Diferentemente do MMFDH, em que há uma hegemonia dos religiosos conservadores, no MS identifica-se a presença de um corpo técnico composto por médicos de carreira consolidada, vários deles com larga experiência em posições de gestão no setor público (ver Anexo 1). Não obstante, o governo da extrema-direita promoveu cinco militares a primeiro e segundo escalões desse ministério, dentre eles o general Eduardo Pazuello, responsável pelo comando da pasta durante parte da pandemia de Covid-19 (2020-21). Ademais, Jair Bolsonaro também indicou ativistas contrários ao aborto para o comando de secretarias. Mudanças institucionais, perseguições e constrangimentos podem ter limitado a atuação de servidores comprometidos com o direito das mulheres à saúde integral. É o caso da extinção da Área Técnica de Saúde da Mulher, que tinha como foco principal o Programa Integral para a Saúde da Mulher (PAISM), uma reivindicação dos movimentos de mulheres e feministas instituído em 1983, na primeira etapa de institucionalização das políticas de gênero no país.

O primeiro a assumir o Ministério da Saúde no governo Bolsonaro, Luiz Henrique Mandetta, representava a direita partidária. Deputado pelo estado de Mato Grosso do Sul, pelo partido DEM (atual União Brasil), entre 2011 e 2019, Mandetta é médico ortopedista. No período de um ano e três meses à frente da pasta, não cedeu abertamente à linguagem do “contramovimento antifeminista”, nem se opôs com vigor ao avanço dessa posição no ministério. Deixaria o cargo devido a conflitos com Bolsonaro no período da pandemia de Covid-19, quando se opôs ao negacionismo e ao anticientificismo.

Em abril de 2020, ele seria substituído pelo médico oncologista e empresário carioca Nelson Luiz Sperle Teich, que ficou no cargo apenas um mês. Sócio da consultoria de serviços médicos Teich Health Care, atuou como consultor informal na campanha eleitoral do presidente, em 2018. Pediu demissão por desacordo com Bolsonaro na gestão da pandemia, recusando-se a indicar tratamento não comprovado cientificamente27 27 Disponível em: <https://brasil.elpais.com/brasil/2021-05-06/teich-expoe-obsessao-de-bolsonaro-por-cloroquina-e-critica-endosso-do-conselho-federal-de-medicina-ao-remedio.html>. Último acesso em: 16 dez. 2022. .

O contexto de conflitos na gestão da pandemia abriu a oportunidade para que o MS fosse comandado por um militar, o general do Exército Eduardo Pazuello, que assumiu o cargo de Ministro da Saúde em maio de 2020. Especializado em tarefas administrativas e logísticas, a primeira experiência de Pazuello na área de gestão de saúde foi como Secretário-Executivo do MS, pouco mais de um mês antes de tornar-se ministro. Na sua gestão, além do negacionismo e do anticientificismo, o antifeminismo passaria a ser assumido abertamente como diretriz, com a indicação de Raphael Parente para o comando da Secretaria de Atenção Primária à Saúde (SAPS). Expoente do ativismo antiaborto, Parente é médico ginecologista e católico.

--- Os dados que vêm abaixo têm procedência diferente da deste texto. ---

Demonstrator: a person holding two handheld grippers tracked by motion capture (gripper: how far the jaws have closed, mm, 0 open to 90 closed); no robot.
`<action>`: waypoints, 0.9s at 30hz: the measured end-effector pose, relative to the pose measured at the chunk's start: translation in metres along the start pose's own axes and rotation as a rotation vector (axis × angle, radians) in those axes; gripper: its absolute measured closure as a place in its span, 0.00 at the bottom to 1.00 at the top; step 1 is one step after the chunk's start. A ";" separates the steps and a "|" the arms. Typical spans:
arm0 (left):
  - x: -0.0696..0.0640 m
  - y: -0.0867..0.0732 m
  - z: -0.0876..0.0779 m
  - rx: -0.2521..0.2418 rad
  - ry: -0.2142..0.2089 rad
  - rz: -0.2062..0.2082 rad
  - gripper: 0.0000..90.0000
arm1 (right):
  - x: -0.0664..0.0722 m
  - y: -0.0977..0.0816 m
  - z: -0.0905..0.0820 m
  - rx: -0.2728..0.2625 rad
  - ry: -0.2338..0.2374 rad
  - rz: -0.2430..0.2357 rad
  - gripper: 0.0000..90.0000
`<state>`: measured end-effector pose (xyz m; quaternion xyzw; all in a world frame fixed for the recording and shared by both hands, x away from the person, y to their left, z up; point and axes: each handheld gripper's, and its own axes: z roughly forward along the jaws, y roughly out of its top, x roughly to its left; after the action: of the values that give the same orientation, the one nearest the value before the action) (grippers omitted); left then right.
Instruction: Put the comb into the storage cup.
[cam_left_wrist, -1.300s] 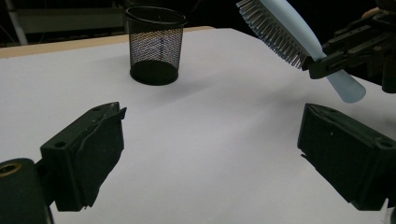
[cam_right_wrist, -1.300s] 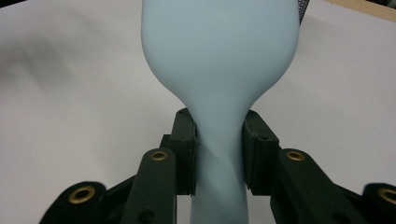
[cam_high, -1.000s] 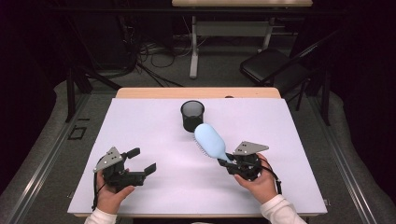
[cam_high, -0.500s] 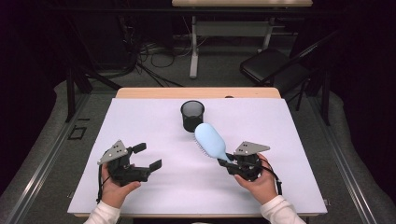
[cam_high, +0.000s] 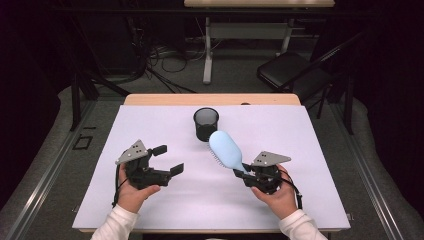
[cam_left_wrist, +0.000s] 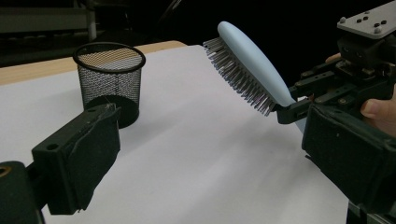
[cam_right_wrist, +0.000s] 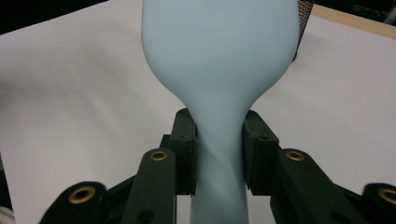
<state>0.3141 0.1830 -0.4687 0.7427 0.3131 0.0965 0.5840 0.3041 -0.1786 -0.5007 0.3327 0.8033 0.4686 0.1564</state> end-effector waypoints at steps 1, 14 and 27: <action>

Em outubro de 2019, antes de assumir a SAPS, Parente escreveu um artigo no jornal Folha de S.Paulo contra o que chamou de “ativismo pró-aborto”. No texto, ele dizia que a militância pelo direito ao aborto usava dados falsos sobre o impacto do aborto ilegal, para enquadrá-lo como problema de saúde pública. Também criticava a postura do MS sobre o tema, evidenciando as resistências do corpo técnico, que limitariam as ações de Bolsonaro28 28 Disponível em: <https://www1.folha.uol.com.br/cotidiano/2020/06/governo-nomeia-medico-contra-ativismo-pro-aborto-para-atencao-primaria-na-saude.shtml>.Último acesso em: 16 dez. 2022. .

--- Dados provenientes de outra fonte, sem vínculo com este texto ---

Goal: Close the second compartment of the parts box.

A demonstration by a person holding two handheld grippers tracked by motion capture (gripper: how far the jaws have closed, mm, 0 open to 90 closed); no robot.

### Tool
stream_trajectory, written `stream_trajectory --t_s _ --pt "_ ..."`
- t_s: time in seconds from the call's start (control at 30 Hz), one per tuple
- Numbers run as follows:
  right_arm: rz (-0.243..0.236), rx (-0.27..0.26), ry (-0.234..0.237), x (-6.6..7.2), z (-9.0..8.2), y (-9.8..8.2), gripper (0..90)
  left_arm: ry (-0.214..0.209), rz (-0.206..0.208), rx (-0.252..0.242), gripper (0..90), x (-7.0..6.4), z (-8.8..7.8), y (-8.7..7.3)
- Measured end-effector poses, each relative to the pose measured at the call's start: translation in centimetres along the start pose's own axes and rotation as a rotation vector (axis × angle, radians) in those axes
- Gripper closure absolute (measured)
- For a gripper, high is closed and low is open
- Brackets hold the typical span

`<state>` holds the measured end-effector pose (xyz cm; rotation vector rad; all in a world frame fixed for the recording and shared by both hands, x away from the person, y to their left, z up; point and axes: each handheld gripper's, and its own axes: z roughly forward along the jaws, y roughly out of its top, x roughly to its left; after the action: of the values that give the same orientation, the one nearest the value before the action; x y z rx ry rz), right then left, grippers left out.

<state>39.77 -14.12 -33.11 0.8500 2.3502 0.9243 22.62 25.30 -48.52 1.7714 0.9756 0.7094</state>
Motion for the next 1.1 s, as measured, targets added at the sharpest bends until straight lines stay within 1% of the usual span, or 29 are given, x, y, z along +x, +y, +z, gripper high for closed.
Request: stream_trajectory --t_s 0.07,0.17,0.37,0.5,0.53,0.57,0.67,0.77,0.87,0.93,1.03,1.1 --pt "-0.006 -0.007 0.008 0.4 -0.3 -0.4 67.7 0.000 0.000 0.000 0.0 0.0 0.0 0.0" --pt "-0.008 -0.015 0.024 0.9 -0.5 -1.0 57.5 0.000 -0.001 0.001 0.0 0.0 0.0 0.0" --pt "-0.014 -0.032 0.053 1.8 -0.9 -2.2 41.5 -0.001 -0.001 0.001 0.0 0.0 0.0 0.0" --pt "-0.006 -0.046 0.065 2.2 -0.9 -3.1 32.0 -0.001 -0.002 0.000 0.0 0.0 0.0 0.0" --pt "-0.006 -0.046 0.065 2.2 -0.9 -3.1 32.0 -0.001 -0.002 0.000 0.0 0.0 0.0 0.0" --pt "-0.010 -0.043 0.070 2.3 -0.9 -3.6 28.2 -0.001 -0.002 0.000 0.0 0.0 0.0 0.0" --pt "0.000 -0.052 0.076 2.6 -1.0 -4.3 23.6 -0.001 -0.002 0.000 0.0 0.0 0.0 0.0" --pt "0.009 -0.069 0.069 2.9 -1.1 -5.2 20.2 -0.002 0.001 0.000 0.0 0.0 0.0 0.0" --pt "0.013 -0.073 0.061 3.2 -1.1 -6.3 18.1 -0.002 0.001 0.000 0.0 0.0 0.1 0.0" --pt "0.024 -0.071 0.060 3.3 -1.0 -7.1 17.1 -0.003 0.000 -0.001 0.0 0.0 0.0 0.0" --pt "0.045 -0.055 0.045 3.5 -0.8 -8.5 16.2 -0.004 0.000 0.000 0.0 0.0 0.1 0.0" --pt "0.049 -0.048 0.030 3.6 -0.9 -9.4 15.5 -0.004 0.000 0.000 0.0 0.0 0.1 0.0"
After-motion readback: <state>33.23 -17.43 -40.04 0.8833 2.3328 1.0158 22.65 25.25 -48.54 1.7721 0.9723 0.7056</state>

Vale registrar, assim, que as condições para o avanço do contramovimento guardam relação com a ascensão de atores conservadores a cargos de comando, ainda que esses não tenham como prioridade o combate a agendas feministas e o reenquadramento de políticas em perspectiva cristã.

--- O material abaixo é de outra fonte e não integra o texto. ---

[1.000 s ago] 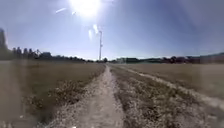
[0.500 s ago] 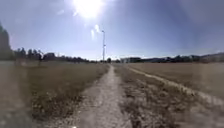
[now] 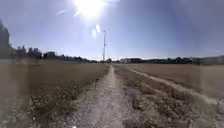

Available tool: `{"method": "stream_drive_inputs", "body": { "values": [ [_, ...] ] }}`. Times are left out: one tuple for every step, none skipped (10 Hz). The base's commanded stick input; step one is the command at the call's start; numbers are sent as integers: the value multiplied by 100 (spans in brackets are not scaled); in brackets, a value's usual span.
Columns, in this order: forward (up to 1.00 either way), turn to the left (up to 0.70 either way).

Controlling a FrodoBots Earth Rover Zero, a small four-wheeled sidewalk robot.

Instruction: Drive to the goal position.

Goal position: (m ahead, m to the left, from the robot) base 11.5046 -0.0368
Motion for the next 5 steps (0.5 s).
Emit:
{"method": "stream_drive_inputs", "body": {
  "values": [
    [85, -19],
    [85, -3],
    [85, -7],
    [85, -15],
    [85, -4]
  ]
}}
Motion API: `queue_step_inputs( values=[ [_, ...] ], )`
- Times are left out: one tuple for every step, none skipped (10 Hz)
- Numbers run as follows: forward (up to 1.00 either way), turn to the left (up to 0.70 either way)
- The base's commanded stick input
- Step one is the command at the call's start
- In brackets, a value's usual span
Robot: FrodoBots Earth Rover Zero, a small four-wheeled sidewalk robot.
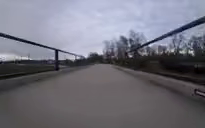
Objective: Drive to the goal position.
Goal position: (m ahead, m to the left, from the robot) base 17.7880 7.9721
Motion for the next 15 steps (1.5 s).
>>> queue_step_inputs(
  values=[
    [1.0,0.0],
    [1.0,0.0],
    [1.0,0.0],
    [1.0,0.0],
    [1.0,0.0],
    [1.0,0.0],
    [1.0,0.0],
    [1.0,0.0],
    [1.0,0.0],
    [1.0,0.0],
    [1.0,0.0],
    [1.0,0.0],
    [1.0,0.0],
    [1.0,0.0],
    [1.0,0.0]
  ],
)
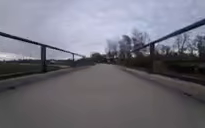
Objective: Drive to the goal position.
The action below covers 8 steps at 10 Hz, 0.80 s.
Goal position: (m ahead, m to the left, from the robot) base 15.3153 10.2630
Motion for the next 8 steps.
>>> queue_step_inputs(
  values=[
    [1.0,0.0],
    [1.0,0.0],
    [1.0,0.0],
    [1.0,0.0],
    [1.0,0.0],
    [1.0,0.0],
    [1.0,0.0],
    [1.0,0.0]
  ],
)
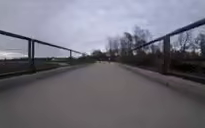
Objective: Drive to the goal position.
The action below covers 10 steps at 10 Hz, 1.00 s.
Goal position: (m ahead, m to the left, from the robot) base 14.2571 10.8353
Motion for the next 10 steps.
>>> queue_step_inputs(
  values=[
    [1.0,0.0],
    [1.0,0.0],
    [1.0,0.0],
    [1.0,0.0],
    [1.0,0.0],
    [1.0,0.0],
    [1.0,0.0],
    [1.0,0.0],
    [1.0,0.0],
    [1.0,0.0]
  ],
)
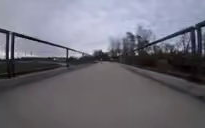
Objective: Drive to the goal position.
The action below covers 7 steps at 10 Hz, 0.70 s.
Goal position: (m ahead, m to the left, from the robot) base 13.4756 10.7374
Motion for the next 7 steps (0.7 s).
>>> queue_step_inputs(
  values=[
    [1.0,0.0],
    [1.0,-0.02],
    [1.0,-0.31],
    [1.0,-0.39],
    [1.0,-0.4],
    [1.0,-0.35],
    [1.0,-0.12]
  ],
)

Foi, assim, sob o comando de Pazuello que o MS publicou a Portaria 2.282, de 27 de agosto de 2020, que obrigaria os serviços de saúde a realizar um ultrassom e mostrar a imagem do feto à mulher gestante em decorrência de estupro que optasse por um aborto. A portaria determinava que os profissionais comunicassem à polícia todos os casos de acesso ao aborto legal no país. Foi modificada após pressões dos movimentos feministas, ilustrando padrões de disputa que dependeram, nesse período, de denúncias públicas e visibilidade midiática. Antes, em junho de 2020, o então ministro havia exonerado servidores da área da Saúde das Mulheres que elaboraram uma nota técnica para manutenção dos serviços de atendimento a gestantes, vítimas de violência sexual, e a disponibilização de exames preventivos e de métodos contraceptivos durante a pandemia29 29 Disponível em: <https://g1.globo.com/politica/noticia/2020/06/05/pazuello-exonera-coordenadores-de-area-dedicada-a-saude-sexual-de-mulheres-e-homens.ghtml>. Último acesso em: 24 abr. 2024. .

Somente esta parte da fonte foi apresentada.